Vida longa

cerca

Entre uma taça e outra de vinho, em meio a uma boa conversa na varanda cercada por um belo gramado e árvores, a dona da casa sentencia: “os nossos velhos não estão nos deixando viver a nossa velhice”. Médica, cientista, doutora, pós doutora, um currículo de primeira linha, aposentou-se aos 60 para viver diferente. Foi aprender a velejar, equilibrar-se no stand up paddle, cuidar do jardim, gastar horas com pequenos trabalhos em madeira na oficina bem equipada e conviver com a pequena comunidade. Um tempo tranquilo para quem estudou e trabalhou muito. Mas vez por outra está às voltas com a mãe de 90 anos, lúcida e independente, que mora no Rio.

Vejo este fato se repetir com tantos outros amigos. Maior longevidade alguém tem que olhar os velhos. Os meus queridos já se foram, não coube a mim cuidar deles, e fico conversando com meus botões sobre o tema que não adianta fugir, faz parte do caminho. Esta semana com a notícia da morte prematura da jornalista Beatriz Thielman com quem tive pouco contato mas admirava a forma segura e tranquila como conduzia as entrevistas, pensei o quanto vale partir antes de passar pela aposentadoria e a velhice… Não gosto muito da expressão “velhice”, mas considero 3ª. idade marqueteiro demais, e chegam até a falar na 4ª. idade com muitos centenários vivendo com saúde.

Dercy Gonçalves, uma sábia que muito me ensinou, dizia que “velho é tudo que não presta e se joga fora”. Mesmo o termo velhice tendo um sabor de poesia derruba qualquer astral.  Mas como disse um amigo “se nosso egoísmo em viver eternamente imperasse hoje seríamos 80 bilhões de habitantes neste planeta” … A verdade é que ora excluída, ora enaltecida, a velhice é o assunto que temos pra hoje. Penso nisso, não me tira o sono nem tão pouco me deprime pois os exemplos que tenho são ótimos.

A bisavó do meu filho, Mercedes Martins, a primeira mulher jornalista no país segundo a ABI (Associação Brasileira de Imprensa) que anualmente enviava um carro à sua casa para que comparecesse as reuniões mais importantes, aos 84 anos de idade só saia do quarto maquiada. Vaidosíssima, dormia com papelotes no cabelo alourado, passava rouge nas maçãs do rosto, batom vermelho desenhando os lábios e sobrancelhas pintadas. Tocava violão, cantava, conversava em espanhol. Inglês e francês, fazia o maior sucesso com os amigos do neto. Muitas histórias da “vovó” como num réveillon, lá nos idos de 70 quando ainda não havia multidão em Copacabana, depois que todos deixaram a festa no seu apartamento na Av. Atlântica, recolheu os copos, limpou cinzeiros – ainda se fumava, e muito! – e avisou que não ia dormir. Foi para a janela esperar o sol nascer.

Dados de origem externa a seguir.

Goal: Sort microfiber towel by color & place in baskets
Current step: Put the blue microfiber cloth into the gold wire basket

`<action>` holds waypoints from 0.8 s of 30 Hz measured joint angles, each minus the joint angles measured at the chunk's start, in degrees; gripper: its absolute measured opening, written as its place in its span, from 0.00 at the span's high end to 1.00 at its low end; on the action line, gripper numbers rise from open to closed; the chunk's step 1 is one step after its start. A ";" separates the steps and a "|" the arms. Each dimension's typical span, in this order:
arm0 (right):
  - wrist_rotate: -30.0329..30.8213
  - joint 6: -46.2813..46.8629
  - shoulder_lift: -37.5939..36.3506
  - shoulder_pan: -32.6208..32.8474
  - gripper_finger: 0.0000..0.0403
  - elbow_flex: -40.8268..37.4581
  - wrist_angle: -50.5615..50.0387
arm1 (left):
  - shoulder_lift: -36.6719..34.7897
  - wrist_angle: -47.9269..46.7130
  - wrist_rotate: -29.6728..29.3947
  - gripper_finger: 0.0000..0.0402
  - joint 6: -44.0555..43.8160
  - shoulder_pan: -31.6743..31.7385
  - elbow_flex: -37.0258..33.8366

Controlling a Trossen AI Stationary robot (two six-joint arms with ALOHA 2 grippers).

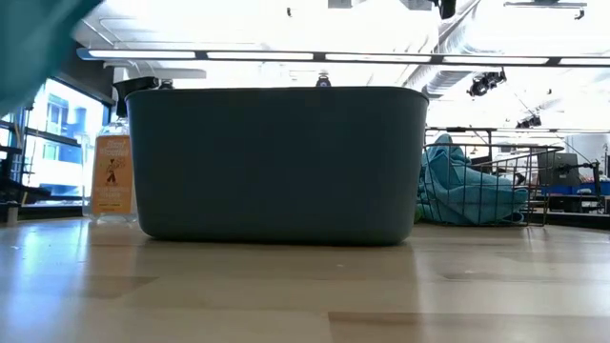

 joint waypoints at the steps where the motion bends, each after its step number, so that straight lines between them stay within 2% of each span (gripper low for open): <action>1: -0.44 0.36 0.00 -0.01 0.31 0.00 1.06 | 0.01 0.26 -1.30 1.00 0.92 0.87 1.54; 7: -4.55 0.33 0.75 0.00 0.31 0.02 9.27 | 2.69 1.18 -2.76 1.00 9.51 7.87 9.52; 15: -8.15 -5.61 5.91 0.00 0.31 0.06 17.63 | 10.61 1.22 -0.81 1.00 23.79 17.03 18.90; 21: -11.43 -9.45 11.50 0.00 0.31 5.99 15.77 | 15.62 6.59 0.12 1.00 35.68 24.30 22.48; 24: -13.03 -13.49 14.85 0.04 0.31 11.71 10.13 | 17.50 10.21 2.40 1.00 39.66 28.02 22.48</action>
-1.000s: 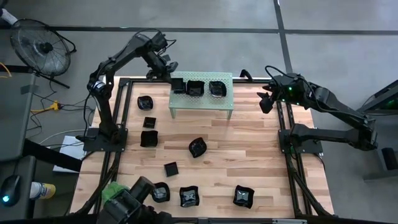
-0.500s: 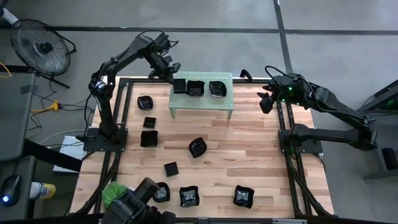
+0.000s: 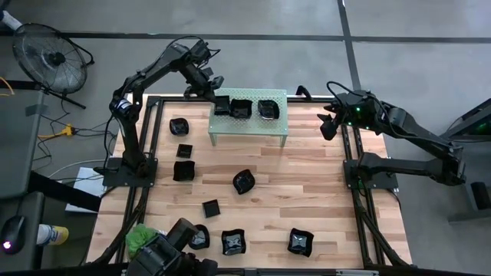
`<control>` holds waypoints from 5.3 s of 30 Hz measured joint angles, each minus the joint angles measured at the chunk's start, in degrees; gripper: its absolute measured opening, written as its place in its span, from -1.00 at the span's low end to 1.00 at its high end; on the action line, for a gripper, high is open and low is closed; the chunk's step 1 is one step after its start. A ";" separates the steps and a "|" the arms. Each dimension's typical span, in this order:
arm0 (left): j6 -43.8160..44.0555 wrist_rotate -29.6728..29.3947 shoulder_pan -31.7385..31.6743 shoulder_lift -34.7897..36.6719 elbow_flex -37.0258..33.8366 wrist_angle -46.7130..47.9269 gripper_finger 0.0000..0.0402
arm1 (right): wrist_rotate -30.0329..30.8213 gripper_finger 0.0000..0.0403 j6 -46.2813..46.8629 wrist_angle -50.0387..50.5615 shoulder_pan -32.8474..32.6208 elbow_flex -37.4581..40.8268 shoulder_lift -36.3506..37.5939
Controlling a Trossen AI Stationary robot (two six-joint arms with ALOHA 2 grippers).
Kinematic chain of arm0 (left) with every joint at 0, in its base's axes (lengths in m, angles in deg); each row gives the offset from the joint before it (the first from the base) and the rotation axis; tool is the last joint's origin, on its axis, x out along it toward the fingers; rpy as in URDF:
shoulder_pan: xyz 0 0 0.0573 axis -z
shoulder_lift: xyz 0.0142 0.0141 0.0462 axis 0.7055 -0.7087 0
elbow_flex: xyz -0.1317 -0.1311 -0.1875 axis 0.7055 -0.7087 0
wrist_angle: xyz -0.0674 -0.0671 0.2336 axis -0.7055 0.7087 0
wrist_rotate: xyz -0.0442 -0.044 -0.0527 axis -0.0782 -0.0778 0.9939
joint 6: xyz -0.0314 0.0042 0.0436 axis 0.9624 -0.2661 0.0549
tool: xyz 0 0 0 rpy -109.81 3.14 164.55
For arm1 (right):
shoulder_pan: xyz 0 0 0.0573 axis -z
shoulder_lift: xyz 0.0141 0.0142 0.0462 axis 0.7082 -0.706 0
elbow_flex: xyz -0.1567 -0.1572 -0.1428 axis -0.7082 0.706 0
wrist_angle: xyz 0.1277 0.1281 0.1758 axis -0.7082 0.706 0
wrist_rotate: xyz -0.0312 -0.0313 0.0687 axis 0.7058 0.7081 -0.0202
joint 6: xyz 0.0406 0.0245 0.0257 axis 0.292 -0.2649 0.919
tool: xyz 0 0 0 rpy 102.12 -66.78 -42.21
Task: Pick & Place Mini shaped plates
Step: Stack the square shaped plate on top of the square shaped plate on the shelf, then stack the wave square shaped plate on top of the wave square shaped plate on the shelf
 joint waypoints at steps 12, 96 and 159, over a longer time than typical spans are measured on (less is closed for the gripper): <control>0.57 0.02 0.01 0.00 0.00 -0.55 -0.90 | 0.00 -0.08 -0.01 0.07 0.00 0.00 0.01; 2.67 -56.46 54.53 31.37 -0.85 1.02 -0.16 | -26.17 -0.08 31.52 7.11 -24.60 -0.07 2.91; 29.23 -75.21 90.01 33.94 -17.99 -11.91 -0.16 | -6.76 -0.22 53.93 -15.61 -74.79 -0.07 -50.61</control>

Tive uma vizinha sensacional. Italiana, Edoarda Casadei viveu até os 84 anos e lembro que mesmo depois dos 80 podia vê-la bem cedo tomando banho de mar vestindo apena a parte inferior do biquíni. Seu corpo era de menina, altura pouco mais de 1m40, bem magrinha. Cabelos vermelhos andava pela vila usando vestidos curtos, sempre seguida pelas crianças que a achavam uma igual. Vila de vida longa…

Santo André - Santa Cruz de Cabrália - Bahia - Brasil

O ano passado na festa de 101 anos, o aniversariante Sr. Enoch, tocou cavaquinho, cantou e conversou com todos. Qualquer carro que passa pela estrada que circunda a vila pode ver a placa pedindo para diminuir a velocidade e se tiver sorte ainda o encontra no quintal roçando o mato, dando comida para galinha ou simplesmente deitado num banco, pernas cruzadas para o alto apreciando as folhas da grande mangueira.

Sr. Enoch

Como mostram as pesquisas a longevidade dos brasileiros vem aumentando e desde 1980 ganhamos mais 10 anos de vida. As mulheres vivem mais que os homens e daqui a três décadas seremos um país tão envelhecido quanto o Japão, diz o médico Alexandre Kalache, ex-chefe do Programa de Envelhecimento e Saúde da OMS (Organização Mundial da Saúde). Já escolhi aonde envelhecer com alegria e segurança. Sei que vou poder sair às ruas de camisola e ninguém vai reparar. Sempre vai ter alguém me mostrando o caminho de casa, com carinho e consideração, pois podem não cuidar bem das crianças mas os velhos da minha vila são muito bem tratados. E como as pesquisas confirmam que a maioria das pessoas morrem mesmo é do coração, vou permitir que aquele em mim que palpita, ama, se apaixona e se derrama, bata no tempo certo e aqui ficarei para virar areia, poeira nas ondas do mar.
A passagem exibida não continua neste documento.